Cibele: Não foi fácil para ninguém da família. Quem deu a notícia foi a neuropediatra dele. Nosso mundo acabou. Para o meu marido foi um pouco mais difícil. Começou a chorar, o medo da exclusão, da sociedade, da dificuldade. Para mim foi um pouco mais fácil, porque o meu pai tem um irmão, por volta de 75 anos, com deficiência intelectual de severo para moderado, uma pessoa super amorosa. Não que o diagnóstico fosse algo normal. Fiquei preocupada e com medo, também. Quando cheguei em casa, peguei as guias para realizar alguns exames, marcar terapias, e por ter trabalhado numa revista voltada para pessoas com deficiência (Ciranda da Inclusão), conversava muito com deficientes físicos, intelectuais, pais, professores e profissionais de saúde. Então, o diagnóstico do Gabriel é um aprendizado diário para nós.
Eliane: Receber a notícia do autismo para mim, veio como um alívio, porque eu já desconfiava, mas médicos, terapeutas e professores achavam que era coisa da minha cabeça, que eu queria super proteger meu filho. Foi um alívio, porque com o diagnóstico, eu pude correr atrás para entender seu comportamento e ajudar, porque é sofrido para ambos, tanto para a família como para a pessoa com autismo que tem certas atitudes que muitas vezes não sabem falar “o por quê”, ou o que estão sentindo ou precisando… Já que a comunicação deles é muito prejudicada.

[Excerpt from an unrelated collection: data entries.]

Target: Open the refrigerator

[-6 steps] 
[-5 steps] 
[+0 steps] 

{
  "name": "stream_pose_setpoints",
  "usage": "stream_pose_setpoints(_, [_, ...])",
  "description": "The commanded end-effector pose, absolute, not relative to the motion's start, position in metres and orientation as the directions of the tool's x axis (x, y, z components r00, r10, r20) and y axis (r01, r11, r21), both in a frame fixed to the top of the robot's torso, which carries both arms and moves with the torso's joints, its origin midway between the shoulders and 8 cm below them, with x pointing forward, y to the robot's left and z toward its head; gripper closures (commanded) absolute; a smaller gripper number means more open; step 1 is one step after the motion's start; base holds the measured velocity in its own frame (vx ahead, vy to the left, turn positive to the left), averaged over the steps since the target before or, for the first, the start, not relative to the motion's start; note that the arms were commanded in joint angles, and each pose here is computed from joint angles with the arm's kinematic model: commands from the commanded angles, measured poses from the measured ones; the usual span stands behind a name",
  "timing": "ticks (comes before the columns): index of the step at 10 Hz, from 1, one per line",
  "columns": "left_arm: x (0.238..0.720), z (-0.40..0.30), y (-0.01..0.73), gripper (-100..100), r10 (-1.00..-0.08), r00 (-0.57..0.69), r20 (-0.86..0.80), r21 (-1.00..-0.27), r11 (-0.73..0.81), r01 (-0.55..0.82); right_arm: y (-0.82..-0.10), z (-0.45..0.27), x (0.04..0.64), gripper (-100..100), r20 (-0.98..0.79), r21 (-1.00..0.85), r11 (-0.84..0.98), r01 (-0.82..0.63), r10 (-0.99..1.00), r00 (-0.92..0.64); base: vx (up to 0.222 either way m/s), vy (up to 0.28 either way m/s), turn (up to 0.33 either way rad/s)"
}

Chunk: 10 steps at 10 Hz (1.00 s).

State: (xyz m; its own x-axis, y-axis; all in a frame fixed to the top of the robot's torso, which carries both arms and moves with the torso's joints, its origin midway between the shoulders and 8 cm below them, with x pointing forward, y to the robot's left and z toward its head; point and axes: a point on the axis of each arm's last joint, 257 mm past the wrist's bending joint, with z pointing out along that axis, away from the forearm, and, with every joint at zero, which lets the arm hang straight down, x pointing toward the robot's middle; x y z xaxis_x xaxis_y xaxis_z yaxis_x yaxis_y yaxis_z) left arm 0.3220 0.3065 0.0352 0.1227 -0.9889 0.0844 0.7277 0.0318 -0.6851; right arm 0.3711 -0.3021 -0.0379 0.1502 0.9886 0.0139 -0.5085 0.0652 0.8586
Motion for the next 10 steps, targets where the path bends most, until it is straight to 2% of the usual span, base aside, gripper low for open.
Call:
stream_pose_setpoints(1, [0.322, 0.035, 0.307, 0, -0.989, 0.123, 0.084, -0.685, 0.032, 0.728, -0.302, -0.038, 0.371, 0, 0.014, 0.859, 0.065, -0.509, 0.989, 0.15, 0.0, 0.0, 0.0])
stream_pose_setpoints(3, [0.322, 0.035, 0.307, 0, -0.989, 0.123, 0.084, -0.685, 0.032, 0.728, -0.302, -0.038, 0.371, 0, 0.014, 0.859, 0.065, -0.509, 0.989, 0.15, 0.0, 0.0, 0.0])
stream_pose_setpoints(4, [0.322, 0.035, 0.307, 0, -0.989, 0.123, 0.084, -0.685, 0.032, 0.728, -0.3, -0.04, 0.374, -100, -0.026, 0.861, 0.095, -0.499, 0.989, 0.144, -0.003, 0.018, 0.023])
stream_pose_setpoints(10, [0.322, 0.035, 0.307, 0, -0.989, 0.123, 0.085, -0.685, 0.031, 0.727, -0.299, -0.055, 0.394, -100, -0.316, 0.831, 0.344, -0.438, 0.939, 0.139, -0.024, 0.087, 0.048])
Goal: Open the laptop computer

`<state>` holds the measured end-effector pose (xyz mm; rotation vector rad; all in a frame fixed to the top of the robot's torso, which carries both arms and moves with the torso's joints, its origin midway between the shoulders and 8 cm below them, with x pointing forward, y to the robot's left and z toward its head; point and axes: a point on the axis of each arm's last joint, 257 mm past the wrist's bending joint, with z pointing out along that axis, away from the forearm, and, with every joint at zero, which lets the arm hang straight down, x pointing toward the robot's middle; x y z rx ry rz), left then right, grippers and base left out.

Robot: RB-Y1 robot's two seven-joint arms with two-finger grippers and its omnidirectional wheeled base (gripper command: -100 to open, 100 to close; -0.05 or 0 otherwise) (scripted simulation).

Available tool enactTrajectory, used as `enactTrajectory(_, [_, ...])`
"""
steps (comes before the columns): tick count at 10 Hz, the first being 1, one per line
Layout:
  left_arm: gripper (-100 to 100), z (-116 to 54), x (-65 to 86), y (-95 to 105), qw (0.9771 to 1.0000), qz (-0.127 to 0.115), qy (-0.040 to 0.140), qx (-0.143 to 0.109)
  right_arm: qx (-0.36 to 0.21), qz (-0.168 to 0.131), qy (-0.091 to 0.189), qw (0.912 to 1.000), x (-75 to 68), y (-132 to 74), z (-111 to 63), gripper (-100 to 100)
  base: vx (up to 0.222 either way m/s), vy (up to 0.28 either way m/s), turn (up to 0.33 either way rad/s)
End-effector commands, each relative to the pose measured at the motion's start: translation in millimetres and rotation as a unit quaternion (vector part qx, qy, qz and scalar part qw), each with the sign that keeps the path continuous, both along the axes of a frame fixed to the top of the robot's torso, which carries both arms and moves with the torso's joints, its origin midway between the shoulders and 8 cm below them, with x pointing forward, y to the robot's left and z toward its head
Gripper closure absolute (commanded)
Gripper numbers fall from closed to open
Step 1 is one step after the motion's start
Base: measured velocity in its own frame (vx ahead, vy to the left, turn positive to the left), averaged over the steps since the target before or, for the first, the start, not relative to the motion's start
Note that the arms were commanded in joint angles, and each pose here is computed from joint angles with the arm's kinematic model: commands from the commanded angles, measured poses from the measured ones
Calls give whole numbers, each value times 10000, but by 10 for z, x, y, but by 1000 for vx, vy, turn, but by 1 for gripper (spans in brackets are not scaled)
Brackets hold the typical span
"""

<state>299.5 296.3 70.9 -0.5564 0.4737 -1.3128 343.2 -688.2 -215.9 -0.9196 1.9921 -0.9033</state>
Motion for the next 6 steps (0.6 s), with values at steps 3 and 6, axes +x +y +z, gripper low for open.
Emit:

6 – Qual o principal aprendizado de ter uma pessoa autista na família?
Adriana: Um dos maiores ensinamentos é você ver o quanto um ser humano pode ser bom. Só querer o bem do outro a todo momento, Isso me encanta no meu filho, e com isso quando me deparo com atitudes indevidas, eu penso o que levou ou que está levando essa pessoa a ter essa atitude,o meu filho me leva a procurar ser uma pessoa melhor para os outros.
Cibele: Costumo dizer que não é o Gabriel que aprende com a gente. É a gente que aprende muito com o Gabriel. A cada dia ele me surpreende muito. Ele é uma pessoa muito sensível, muito amorosa. A gente aprende a palavra amor. O que eles mais querem é receber e passar amor. É o que eles mais sabem fazer. Então, o aprendizado que tenho com meu filho, minha família, todas as pessoas que rodeiam o Gabriel, é o amor que ele dá ,a alegria de viver, a força de vontade de aprender as coisas.
Eliane: O principal aprendizado é que nunca sabemos de tudo, que temos que reaprender muita coisa. Você aprende a ser forte, mesmo querendo jogar tudo para o alto. Você aprende que precisa descansar, mas nunca desistir. Você aprende que o mundo pode soltar a sua mão, mas Deus te sustenta e está sempre de mãos dadas com você.